Microsoft mulls Instant On for Windows 7

It seems traditional around this time in every Windows upgrade cycle that Microsoft muses about adding "Instant On".
It was talked about for Windows 95, Me, Millennium, XP and Vista. Now, as we await Windows 7's alpha debut October 27, true to form, the dream of "Instant On" is again held tantilisingly before us.
It would be nice to think such a feature would ship with Windows 7.
A new Microsoft-issued user-survey, posted to Engaget, suggests a new Instant On feature is in the works. The survey asks if people would like an 8-second start-up time.
Microsoft, trust me, you don't need a survey to answer that.
Nobody likes to wait 30 seconds for their PC to start up (or up to two minutes after a few months of ownership, once it's become weighed down with start-up kludge added by various add-ons and apps that have inveigled their way into the boot process, wittingly or unwittingly on your part).
Any PC maker can cheat, of course, with a suspend/resume function that mimics the process of starting up, or shutting down, in an instant, or gives you access only to a limited features, like playing DVDs. Yet only a hard reboot can free all the memory that many programs slowly hog to themselves over time. And only full restart – and the foot-tapping it entails – can install a program update, such as those so frequently delivered by Microsoft itself for IE, Office, Windows and other apps.

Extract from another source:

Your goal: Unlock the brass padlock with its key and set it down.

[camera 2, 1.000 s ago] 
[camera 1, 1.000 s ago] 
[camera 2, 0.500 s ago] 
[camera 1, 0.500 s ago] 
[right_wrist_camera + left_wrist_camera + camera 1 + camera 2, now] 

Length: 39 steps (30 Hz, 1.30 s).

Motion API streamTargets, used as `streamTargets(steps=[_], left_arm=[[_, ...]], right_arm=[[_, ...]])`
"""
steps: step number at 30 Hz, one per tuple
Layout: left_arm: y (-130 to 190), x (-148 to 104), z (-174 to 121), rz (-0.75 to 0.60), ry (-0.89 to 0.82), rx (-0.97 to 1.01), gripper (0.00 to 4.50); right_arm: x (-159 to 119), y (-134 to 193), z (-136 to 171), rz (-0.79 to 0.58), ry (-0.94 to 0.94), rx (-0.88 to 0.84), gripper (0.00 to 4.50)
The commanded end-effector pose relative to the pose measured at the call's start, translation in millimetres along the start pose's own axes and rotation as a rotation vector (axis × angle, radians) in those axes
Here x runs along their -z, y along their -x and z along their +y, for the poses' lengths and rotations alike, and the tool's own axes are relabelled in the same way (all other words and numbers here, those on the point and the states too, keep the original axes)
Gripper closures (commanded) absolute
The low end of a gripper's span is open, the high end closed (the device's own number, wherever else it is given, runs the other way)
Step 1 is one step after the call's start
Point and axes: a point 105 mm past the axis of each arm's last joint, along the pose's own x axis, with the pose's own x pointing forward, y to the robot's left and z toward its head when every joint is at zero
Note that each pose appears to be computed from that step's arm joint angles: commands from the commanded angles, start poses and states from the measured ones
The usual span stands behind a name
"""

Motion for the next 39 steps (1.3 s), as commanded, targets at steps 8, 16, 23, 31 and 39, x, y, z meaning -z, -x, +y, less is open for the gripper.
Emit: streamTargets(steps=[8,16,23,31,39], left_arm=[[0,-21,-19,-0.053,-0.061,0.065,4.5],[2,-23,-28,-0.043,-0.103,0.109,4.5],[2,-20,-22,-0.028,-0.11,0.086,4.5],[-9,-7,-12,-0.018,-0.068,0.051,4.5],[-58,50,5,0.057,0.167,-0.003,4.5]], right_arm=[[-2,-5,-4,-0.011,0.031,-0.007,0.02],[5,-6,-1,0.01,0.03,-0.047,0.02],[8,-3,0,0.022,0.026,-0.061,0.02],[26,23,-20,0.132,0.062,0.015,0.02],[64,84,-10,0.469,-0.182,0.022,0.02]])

There's the rub. I'd like to think that Windows 7 will offer a genuine, system-cleansing hard reboot in a finger-snap. But it's more likely its Instant On will be some kind of cheat (the survey indicates only certain features would be accessible instantly, which is definitely a kludge) or feature derailed by Windows updates that become more frequent than ever before (which seems a safe bet).